7 April 2021


A retired occupational health nurse has praised the ‘outstanding’ staff at Royal Papworth Hospital after receiving treatment for both lung cancer and cardiac arrhythmia. 

Judith Howard-Rees, 71 from Stowmarket, Suffolk, has had a difficult few months, having lost her partner to cancer in September of last year and then experiencing health problems of her own.

In November 2020, she was referred to Royal Papworth cardiologist Dr Patrick Heck with symptoms of cardiac arrhythmia, including a racing pulse, palpitations and dizziness.

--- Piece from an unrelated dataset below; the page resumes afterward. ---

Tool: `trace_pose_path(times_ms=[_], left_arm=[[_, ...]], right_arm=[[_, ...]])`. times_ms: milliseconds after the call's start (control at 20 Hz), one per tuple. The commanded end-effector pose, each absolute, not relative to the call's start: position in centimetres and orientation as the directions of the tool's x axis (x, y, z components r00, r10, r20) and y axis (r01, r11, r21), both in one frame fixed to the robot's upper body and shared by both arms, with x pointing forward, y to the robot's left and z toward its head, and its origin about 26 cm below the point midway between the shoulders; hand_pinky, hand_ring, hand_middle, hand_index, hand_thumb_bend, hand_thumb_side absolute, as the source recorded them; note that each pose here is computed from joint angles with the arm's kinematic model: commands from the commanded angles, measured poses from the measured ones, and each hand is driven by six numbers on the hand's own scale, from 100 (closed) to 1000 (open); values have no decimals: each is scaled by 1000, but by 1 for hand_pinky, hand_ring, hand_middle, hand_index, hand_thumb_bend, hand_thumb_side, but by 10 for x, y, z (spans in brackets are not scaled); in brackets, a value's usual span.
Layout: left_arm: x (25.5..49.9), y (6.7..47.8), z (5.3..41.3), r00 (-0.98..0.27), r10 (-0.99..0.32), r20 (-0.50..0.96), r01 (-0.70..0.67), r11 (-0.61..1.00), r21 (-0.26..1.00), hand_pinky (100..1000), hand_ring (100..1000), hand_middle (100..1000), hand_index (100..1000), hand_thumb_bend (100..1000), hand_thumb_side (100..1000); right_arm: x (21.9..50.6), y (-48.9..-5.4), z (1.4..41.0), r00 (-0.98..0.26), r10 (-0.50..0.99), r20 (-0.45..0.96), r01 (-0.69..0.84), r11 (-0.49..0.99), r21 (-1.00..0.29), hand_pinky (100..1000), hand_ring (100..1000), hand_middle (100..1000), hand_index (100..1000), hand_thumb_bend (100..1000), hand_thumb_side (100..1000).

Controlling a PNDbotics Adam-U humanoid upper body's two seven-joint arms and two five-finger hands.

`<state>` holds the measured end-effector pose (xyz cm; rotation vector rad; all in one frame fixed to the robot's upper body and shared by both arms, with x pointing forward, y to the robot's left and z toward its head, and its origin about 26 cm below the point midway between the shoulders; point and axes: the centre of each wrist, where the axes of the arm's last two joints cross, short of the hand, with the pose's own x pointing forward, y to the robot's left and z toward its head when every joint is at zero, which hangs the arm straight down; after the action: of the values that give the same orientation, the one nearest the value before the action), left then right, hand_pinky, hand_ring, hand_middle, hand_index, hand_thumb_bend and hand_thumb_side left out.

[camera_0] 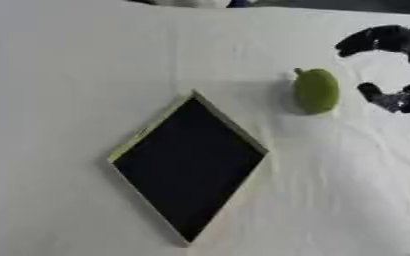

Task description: Pick up objects on the table and place them in the box.

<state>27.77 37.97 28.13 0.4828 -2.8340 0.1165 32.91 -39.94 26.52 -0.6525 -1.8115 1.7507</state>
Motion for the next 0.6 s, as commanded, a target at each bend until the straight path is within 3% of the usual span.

Dr Heck also arranged for her to have a CT scan due to a problem with the circulation in her left arm. This looked at her arms and chest and revealed arterial vasculitis and a primary cancer in her upper right lung. She was referred to the vasculitis team at Cambridge University Hospitals and the oncology team at Royal Papworth Hospital for further treatment.

A patient smiling in their hospital bed.
Judith's lung cancer was caught early and treated quickly.

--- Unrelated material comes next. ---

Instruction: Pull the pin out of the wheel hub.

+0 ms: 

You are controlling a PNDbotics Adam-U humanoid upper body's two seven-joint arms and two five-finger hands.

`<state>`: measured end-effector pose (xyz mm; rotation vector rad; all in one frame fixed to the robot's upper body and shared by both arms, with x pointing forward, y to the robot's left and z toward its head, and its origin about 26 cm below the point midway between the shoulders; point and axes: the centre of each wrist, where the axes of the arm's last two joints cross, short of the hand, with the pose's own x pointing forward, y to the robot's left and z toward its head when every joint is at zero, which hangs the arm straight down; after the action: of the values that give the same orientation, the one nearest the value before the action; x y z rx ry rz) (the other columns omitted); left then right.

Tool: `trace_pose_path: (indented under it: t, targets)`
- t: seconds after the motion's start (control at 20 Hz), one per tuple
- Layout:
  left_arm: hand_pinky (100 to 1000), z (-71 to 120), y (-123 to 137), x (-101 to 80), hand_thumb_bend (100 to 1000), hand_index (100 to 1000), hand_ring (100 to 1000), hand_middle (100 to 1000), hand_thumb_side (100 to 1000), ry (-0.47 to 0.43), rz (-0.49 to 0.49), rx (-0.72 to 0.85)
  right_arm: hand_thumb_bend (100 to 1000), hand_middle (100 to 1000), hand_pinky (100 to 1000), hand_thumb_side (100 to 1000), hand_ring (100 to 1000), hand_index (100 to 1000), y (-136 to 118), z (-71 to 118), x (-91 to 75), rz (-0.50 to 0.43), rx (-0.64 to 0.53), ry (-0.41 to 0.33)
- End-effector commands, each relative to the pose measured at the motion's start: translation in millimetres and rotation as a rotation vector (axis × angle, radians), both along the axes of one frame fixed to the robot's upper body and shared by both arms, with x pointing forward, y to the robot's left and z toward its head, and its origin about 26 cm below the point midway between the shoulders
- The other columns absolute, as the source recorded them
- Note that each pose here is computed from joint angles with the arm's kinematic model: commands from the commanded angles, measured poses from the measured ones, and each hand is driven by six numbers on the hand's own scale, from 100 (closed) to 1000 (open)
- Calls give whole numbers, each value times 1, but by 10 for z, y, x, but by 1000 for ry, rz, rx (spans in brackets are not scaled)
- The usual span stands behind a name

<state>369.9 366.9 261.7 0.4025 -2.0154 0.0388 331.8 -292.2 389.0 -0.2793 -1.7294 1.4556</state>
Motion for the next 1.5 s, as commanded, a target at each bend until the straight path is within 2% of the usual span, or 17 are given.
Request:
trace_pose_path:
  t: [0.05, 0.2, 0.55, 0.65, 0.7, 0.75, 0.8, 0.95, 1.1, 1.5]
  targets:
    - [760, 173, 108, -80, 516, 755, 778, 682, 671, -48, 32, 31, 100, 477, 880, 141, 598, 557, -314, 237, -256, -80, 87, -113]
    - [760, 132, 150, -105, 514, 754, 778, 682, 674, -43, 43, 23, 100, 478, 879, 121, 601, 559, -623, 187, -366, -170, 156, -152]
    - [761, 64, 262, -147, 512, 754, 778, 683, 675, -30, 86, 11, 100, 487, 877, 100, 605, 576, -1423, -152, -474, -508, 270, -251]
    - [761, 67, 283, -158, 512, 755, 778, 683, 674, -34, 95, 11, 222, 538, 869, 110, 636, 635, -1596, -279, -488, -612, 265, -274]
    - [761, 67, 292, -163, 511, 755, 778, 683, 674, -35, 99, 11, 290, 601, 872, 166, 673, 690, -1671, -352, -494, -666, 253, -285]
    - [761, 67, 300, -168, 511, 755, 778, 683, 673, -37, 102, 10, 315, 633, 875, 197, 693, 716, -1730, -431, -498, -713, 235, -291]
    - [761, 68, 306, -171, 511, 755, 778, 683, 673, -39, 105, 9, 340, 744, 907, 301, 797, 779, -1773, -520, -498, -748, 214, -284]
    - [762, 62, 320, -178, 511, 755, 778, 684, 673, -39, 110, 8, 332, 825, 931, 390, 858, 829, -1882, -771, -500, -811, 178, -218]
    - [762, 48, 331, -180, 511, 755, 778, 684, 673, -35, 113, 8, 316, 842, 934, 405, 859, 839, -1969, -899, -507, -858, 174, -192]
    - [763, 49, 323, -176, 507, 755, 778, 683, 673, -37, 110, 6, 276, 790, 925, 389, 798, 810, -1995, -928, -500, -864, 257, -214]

“It was a bit of a shock, but I am very, very lucky that both conditions were caught early,” says Judith. 

Judith was quickly booked in for surgery to remove the cancer in her lung, which was performed by Mr Giuseppe Aresu in February 2021 and commenced treatment for her arm at Cambridge University Hospitals. 

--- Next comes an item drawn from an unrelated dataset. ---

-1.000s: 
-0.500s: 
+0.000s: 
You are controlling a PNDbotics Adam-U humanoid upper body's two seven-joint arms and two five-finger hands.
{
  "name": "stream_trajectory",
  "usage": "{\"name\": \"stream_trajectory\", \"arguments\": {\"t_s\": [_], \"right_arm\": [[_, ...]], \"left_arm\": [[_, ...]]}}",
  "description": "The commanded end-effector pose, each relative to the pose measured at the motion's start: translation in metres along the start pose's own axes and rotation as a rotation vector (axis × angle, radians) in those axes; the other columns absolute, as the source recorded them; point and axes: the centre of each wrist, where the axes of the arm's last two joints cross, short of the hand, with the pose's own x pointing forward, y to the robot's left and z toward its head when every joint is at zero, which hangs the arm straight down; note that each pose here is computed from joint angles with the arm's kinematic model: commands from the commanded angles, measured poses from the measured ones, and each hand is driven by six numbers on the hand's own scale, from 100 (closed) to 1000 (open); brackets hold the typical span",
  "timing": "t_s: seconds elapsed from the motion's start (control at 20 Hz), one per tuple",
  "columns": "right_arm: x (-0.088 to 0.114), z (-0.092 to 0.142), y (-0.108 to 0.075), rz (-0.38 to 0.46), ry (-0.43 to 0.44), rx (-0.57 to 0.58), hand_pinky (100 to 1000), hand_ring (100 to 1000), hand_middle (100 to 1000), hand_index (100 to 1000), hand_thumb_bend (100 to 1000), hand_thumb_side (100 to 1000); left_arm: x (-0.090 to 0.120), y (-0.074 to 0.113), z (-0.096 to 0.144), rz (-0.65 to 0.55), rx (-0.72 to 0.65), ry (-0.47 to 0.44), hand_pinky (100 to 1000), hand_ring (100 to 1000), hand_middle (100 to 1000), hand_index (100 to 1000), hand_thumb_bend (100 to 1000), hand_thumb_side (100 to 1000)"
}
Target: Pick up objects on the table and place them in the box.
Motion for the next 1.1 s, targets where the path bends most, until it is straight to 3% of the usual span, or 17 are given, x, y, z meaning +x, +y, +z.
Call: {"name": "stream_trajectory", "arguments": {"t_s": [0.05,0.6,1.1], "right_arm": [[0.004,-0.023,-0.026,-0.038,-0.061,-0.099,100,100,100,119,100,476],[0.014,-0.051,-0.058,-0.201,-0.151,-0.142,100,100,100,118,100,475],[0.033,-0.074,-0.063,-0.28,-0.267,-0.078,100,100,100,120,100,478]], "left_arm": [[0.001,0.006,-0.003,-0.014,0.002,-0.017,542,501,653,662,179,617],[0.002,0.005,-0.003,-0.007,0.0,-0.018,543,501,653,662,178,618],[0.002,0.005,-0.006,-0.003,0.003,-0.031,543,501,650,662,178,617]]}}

The less urgent ablation procedure to treat her cardiac arrhythmia was postponed in January due to the second wave of COVID-19 but took place as a day procedure last month. 

Judith added: “I was disappointed when the procedure was postponed but I knew that the arrhythmia wouldn’t kill me. I was just nervous about going out in case I suffered an arrhythmia while I was out – there’s a lot of freedom with knowing that won’t happen now. I wasn’t nervous about coming into hospital during the pandemic – I knew I needed the treatment and I have felt very safe here.

'Everyone has been utterly charming'

“Everyone here at Royal Papworth Hospital has been utterly charming. All the staff have treated me like I’m their only patient, taking the time to get to know me no matter how busy they are. Having been a nurse myself, I know how important that is. I’ve actually felt quite lucky to have a few ‘days out’ and ‘little holidays’ to hospital during lockdown!

“I’ve been shielding throughout the winter, but I’m lucky that I’ve had a lot of friends looking out for me, bringing food, helping me with my garden or doing my shopping. Now that spring has arrived I’m looking forward to getting out for walks, gradually getting on my bike and doing some gardening. I have a lot to look forward to.”